Some Blame Pinned on Wyo. in Water Dispute

(CN) - The Supreme Court ruled Monday that Wyoming, while off the hook for most of Montana's irrigation-related claims, is liable to its northern neighbor for two years of reduced river water levels.

Montana claimed in 2008 that Wyoming breached a 1951 agreement between the states called the Yellowstone River Compact by using more than its fair share of water from the Tongue and Powder Rivers.

Montana specifically alleged that Wyoming wrongfully allowed "pre-1950 water appropriators to increase their net water consumption by improving the efficiency of their irrigation systems," according to court records. Montana claimed the new systems used sprinklers that reduced the amount of wastewater returned to the rivers, depriving its "pre-1950 appropriators of water to which they are entitled."

In May 2011, the U.S. Supreme Court ruled 7-1 that Wyoming did not violate the Yellowstone River Compact by allowing for new, more efficient irrigation systems on farmland.

The high court rejected an exception Montana claimed in response to the first interim report filed by a special master appointed to the case.

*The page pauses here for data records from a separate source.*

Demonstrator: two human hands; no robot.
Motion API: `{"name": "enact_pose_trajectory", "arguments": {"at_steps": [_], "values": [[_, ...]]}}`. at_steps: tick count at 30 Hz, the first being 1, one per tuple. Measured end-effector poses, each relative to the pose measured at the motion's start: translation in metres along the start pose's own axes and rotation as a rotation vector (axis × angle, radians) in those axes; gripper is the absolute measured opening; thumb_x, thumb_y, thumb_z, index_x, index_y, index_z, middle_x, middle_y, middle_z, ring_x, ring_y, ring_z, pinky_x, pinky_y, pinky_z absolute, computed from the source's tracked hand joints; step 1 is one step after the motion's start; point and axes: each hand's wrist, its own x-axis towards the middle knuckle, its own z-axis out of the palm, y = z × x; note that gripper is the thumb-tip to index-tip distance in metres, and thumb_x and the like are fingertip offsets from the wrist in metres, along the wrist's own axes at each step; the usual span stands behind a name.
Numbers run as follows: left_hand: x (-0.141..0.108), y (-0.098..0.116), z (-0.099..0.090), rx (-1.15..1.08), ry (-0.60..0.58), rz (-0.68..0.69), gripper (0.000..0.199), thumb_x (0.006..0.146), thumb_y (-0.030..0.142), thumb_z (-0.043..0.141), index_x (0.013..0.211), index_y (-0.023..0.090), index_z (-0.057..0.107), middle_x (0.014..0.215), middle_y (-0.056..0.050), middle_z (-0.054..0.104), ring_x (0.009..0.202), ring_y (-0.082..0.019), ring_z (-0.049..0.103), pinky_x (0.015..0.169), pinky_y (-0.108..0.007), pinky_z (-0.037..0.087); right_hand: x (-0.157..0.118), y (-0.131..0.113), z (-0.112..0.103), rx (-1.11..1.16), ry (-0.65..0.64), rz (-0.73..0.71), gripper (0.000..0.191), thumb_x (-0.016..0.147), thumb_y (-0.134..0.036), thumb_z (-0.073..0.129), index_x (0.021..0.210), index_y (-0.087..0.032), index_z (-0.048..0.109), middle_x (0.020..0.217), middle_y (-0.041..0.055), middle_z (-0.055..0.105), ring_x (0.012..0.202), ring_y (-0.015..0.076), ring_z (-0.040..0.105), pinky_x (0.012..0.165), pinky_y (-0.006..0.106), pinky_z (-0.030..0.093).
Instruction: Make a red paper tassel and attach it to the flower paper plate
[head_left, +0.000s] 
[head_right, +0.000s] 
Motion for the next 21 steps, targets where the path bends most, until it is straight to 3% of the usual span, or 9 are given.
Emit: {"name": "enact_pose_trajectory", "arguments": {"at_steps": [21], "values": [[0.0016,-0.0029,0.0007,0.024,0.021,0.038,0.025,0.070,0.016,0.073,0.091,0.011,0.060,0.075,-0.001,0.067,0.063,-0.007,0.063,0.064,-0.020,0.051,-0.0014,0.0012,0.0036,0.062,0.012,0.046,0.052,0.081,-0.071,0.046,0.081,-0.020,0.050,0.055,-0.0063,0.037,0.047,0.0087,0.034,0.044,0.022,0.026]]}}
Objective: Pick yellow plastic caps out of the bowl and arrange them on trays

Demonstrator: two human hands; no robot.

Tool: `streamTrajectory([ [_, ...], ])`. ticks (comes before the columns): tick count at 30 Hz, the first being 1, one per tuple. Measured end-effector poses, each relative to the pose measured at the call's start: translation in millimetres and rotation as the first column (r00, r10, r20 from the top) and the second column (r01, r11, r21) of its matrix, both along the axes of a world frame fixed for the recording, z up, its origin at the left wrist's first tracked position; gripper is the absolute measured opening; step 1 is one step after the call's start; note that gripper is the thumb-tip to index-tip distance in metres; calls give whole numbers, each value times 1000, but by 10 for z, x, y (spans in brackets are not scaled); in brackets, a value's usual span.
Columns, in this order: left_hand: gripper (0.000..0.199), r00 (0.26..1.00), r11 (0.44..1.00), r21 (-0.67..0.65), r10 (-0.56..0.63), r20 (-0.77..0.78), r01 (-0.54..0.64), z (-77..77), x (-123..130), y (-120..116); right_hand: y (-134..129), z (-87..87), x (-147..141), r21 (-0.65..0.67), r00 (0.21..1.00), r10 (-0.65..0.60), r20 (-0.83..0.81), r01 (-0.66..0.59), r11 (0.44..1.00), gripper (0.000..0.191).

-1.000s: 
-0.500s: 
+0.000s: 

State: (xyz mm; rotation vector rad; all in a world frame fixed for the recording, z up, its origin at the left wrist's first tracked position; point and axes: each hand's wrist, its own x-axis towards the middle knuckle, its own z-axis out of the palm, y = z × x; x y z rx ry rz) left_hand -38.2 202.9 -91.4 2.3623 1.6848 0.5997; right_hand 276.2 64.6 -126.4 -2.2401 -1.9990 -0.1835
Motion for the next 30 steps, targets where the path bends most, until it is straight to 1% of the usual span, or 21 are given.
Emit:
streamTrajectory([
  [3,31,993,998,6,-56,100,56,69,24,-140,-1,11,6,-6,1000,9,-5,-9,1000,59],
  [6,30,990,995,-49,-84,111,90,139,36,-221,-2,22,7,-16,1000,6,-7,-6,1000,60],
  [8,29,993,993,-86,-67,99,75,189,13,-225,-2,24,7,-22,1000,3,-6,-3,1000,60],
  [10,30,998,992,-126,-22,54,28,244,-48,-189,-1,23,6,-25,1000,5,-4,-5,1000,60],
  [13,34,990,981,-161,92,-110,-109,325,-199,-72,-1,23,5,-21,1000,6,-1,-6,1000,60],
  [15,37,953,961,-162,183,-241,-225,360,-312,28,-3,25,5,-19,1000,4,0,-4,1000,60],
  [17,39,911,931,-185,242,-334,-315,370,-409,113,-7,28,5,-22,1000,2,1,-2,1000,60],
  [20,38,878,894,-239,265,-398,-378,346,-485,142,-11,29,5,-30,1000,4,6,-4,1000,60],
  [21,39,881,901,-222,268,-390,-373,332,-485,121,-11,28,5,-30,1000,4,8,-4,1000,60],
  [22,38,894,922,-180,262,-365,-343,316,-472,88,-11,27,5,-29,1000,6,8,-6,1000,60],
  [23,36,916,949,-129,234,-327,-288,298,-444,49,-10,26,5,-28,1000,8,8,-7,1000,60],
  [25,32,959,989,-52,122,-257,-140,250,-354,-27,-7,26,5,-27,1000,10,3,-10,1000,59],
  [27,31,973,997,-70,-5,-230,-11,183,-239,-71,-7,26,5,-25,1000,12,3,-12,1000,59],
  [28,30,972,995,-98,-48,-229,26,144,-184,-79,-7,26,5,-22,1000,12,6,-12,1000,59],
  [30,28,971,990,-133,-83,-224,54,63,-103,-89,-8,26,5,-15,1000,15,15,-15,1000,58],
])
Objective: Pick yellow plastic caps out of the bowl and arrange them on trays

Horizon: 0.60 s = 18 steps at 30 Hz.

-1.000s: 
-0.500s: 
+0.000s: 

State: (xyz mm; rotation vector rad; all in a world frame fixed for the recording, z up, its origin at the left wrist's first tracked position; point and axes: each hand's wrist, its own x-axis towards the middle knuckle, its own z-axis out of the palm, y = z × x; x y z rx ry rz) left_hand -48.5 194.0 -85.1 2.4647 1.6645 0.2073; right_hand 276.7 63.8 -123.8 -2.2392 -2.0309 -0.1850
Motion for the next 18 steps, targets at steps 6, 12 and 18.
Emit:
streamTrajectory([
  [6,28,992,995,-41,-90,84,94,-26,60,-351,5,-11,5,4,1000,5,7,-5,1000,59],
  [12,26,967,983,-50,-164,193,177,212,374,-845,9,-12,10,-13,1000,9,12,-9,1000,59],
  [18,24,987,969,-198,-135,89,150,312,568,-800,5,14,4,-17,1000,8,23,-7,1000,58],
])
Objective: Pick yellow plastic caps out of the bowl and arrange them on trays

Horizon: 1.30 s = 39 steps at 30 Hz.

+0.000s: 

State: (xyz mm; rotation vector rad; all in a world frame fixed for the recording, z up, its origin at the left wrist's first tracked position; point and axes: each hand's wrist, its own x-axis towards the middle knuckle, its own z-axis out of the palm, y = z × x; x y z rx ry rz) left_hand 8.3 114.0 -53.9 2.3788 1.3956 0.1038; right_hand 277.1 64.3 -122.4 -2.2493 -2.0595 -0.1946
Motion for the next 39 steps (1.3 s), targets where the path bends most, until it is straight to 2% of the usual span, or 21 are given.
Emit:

"We conclude that the plain terms of the Compact protect ordinary 'appropriative rights to the beneficial uses of [water]...existing in each signatory state as of January 1, 1950,'" Justice Clarence Thomas wrote for the Supreme Court in 2011. "And the best evidence we have shows that the doctrine of appropriation in Wyoming and Montana allows appropriators to improve the efficiency of their irrigation systems, even to the detriment of downstream appropriators. Montana's allegation that Wyoming has breached Article V(A) of the Compact by allowing its pre-1950 water users to increase their irrigation efficiency thus fails to state a claim."

Thomas added that "the doctrine of appropriation in Wyoming and Montana allows appropriators to improve their irrigation systems, even to the detriment of downstream appropriators."

On Monday, the high court issued a one-page order on the special master's second interim report. It ruled in Wyoming's favor on a notice requirement for damages for the years 1982, 1985, 1992, 1994 and 1998.

The Supreme Court also held that Wyoming is not liable to Montana under the Yellowstone River Compact for the years 1981, 1987 to 1989, and 2000 through 2003.

However, it ruled that Wyoming is liable for reducing the volume of water in the Tongue River on the border of the two states by 1,300 acre-feet in 2004 and 56 acre-feet in 2006.

The high court remanded the case to its appointed special master for a determination of damages, without further explaining its finding of liability.